The following is the error that we get:

Our cluster design is as follows:

  1. Logstash Inputs: 4
  2. Logstash output: 1
  3. ES Master & Data: 5 ( Each one is both master and Data)
  4. ES Client node (with Kibana): 1

ELK cluster is on Centos 7 each with 16 GB RAM. Out of which 4GB is allotted ES_HEAP_SIZE parameter.
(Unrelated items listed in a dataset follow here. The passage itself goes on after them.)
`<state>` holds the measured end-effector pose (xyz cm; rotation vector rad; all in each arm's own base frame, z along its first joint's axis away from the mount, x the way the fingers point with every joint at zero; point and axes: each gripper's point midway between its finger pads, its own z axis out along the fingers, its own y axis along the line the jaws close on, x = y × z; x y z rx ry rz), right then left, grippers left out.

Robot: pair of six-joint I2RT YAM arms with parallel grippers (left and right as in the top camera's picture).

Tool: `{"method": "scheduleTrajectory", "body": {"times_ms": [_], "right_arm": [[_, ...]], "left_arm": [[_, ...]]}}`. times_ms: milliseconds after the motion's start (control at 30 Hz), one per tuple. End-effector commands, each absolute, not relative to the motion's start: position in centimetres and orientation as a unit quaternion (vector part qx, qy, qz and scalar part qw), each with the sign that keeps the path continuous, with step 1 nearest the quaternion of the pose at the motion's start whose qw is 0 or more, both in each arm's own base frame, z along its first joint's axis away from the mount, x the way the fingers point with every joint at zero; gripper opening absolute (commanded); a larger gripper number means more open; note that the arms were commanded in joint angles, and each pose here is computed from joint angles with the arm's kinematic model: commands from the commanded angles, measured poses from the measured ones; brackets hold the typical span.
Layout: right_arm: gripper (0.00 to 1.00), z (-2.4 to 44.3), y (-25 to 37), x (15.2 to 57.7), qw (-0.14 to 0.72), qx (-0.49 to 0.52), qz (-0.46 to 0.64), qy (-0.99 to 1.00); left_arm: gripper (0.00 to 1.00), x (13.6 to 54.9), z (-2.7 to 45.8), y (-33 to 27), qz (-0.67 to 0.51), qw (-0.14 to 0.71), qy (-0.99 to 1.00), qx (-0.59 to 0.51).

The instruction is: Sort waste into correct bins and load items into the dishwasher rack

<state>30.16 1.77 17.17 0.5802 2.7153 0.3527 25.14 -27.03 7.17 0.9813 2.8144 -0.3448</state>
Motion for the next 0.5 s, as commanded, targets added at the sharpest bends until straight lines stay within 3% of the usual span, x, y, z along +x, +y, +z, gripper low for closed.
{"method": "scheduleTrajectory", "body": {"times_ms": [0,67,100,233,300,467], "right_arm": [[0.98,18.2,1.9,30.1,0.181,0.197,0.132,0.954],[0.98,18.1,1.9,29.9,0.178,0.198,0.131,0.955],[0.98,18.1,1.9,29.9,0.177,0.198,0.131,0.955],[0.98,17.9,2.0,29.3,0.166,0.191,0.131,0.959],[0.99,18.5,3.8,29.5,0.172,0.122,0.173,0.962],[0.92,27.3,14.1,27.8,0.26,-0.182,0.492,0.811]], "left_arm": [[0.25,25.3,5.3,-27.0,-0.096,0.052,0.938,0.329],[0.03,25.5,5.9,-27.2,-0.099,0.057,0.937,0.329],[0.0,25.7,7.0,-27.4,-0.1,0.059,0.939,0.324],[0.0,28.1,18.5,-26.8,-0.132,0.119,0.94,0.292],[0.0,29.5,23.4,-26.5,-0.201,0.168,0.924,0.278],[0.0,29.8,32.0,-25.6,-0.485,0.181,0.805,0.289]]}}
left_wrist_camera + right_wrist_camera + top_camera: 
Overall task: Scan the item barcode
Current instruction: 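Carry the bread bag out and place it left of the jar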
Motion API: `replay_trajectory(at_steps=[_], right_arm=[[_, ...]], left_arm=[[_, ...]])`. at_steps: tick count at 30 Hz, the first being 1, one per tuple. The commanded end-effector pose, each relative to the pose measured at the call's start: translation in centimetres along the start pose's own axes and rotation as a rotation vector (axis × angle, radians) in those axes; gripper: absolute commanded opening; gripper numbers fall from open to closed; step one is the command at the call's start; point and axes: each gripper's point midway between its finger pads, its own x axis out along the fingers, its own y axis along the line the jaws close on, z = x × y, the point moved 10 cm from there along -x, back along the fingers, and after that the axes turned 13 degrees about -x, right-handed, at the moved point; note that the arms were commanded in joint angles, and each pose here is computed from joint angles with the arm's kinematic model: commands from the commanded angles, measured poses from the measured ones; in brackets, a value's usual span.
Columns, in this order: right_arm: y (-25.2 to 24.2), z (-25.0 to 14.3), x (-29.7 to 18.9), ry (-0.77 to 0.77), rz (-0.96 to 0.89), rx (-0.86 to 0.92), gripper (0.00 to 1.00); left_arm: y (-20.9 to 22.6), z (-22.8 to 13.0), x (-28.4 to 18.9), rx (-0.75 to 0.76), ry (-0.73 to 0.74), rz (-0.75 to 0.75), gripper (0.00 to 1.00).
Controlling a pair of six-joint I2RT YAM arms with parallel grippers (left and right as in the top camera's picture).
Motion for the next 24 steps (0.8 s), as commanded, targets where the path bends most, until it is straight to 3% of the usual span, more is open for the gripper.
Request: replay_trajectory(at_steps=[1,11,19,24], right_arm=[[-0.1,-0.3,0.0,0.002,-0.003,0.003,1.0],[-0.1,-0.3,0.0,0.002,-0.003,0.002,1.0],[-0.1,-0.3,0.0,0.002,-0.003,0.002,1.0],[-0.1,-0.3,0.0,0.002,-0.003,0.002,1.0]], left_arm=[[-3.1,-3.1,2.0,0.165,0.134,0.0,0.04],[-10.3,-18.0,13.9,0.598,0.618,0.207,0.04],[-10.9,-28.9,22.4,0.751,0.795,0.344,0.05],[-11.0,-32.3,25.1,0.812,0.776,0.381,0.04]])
We have also tried setting the Node Option parameter to:

exec "{NODE}" --max-old-space-size=100 "{DIR}/src/cli" ${@}

But still our Elasticsearch and Kibana keep crashing.

Thanks,
Upendra

What's in your logs?

Hi Mark,

Running command jmap -heap pid gives the following:

Attaching to process ID 15144, please wait...
Debugger attached successfully.
Server compiler detected.
JVM version is 25.101-b13

using parallel threads in the new generation.
using thread-local object allocation.
Concurrent Mark-Sweep GC

Heap Configuration:
MinHeapFreeRatio = 40
MaxHeapFreeRatio = 70
MaxHeapSize = 8589934592 (8192.0MB)
NewSize = 348913664 (332.75MB)
MaxNewSize = 348913664 (332.75MB)
OldSize = 8241020928 (7859.25MB)
NewRatio = 2
SurvivorRatio = 8
MetaspaceSize = 21807104 (20.796875MB)
CompressedClassSpaceSize = 1073741824 (1024.0MB)
MaxMetaspaceSize = 17592186044415 MB
G1HeapRegionSize = 0 (0.0MB)

Heap Usage:
New Generation (Eden + 1 Survivor Space):
capacity = 314048512 (299.5MB)
used = 314048496 (299.49998474121094MB)
free = 16 (1.52587890625E-5MB)
99.99999490524573% used
Eden Space:
capacity = 279183360 (266.25MB)
used = 279183360 (266.25MB)
free = 0 (0.0MB)
100.0% used
From Space:
capacity = 34865152 (33.25MB)
used = 34865136 (33.24998474121094MB)
free = 16 (1.52587890625E-5MB)
99.99995410890507% used
To Space:
capacity = 34865152 (33.25MB)
used = 0 (0.0MB)
free = 34865152 (33.25MB)
0.0% used
concurrent mark-sweep generation:
capacity = 8241020928 (7859.25MB)
used = 8241020896 (7859.249969482422MB)
free = 32 (3.0517578125E-5MB)
99.9999996116986% used

15745 interned Strings occupying 2446000 bytes.

Thanks,
Upendra

Thanks,
Upendra

Hi Mark,

Please see the logs. i am unable to send you complete logs due to space constraints of this forum.

Thanks,
Upendra

Hey,

please use gist or other pastebins to put some logs somewhere (also make sure they dont contain sensitive information) - and keep the format as text. Thanks!

--Alex

Thanks Alex for that help.

Please find the log entry here :

Regards,
Upendra

If you read that log, you can spot an out of memory exception. This means you have to restart your node immediately, as the behaviour after such an exception is not specified (you just dont know if everything works or not).

However in order to prevent those issues in the future, you should find out what triggers this exception. Is it a special query?

You might want to read the following docs regarding to that topic

You can use the cat APIs or monitoring to see if you have continously rising memory usages or spikes which cause this behaviour.

Hope this helps.

--Alex

You should definitely be using Marvel as well.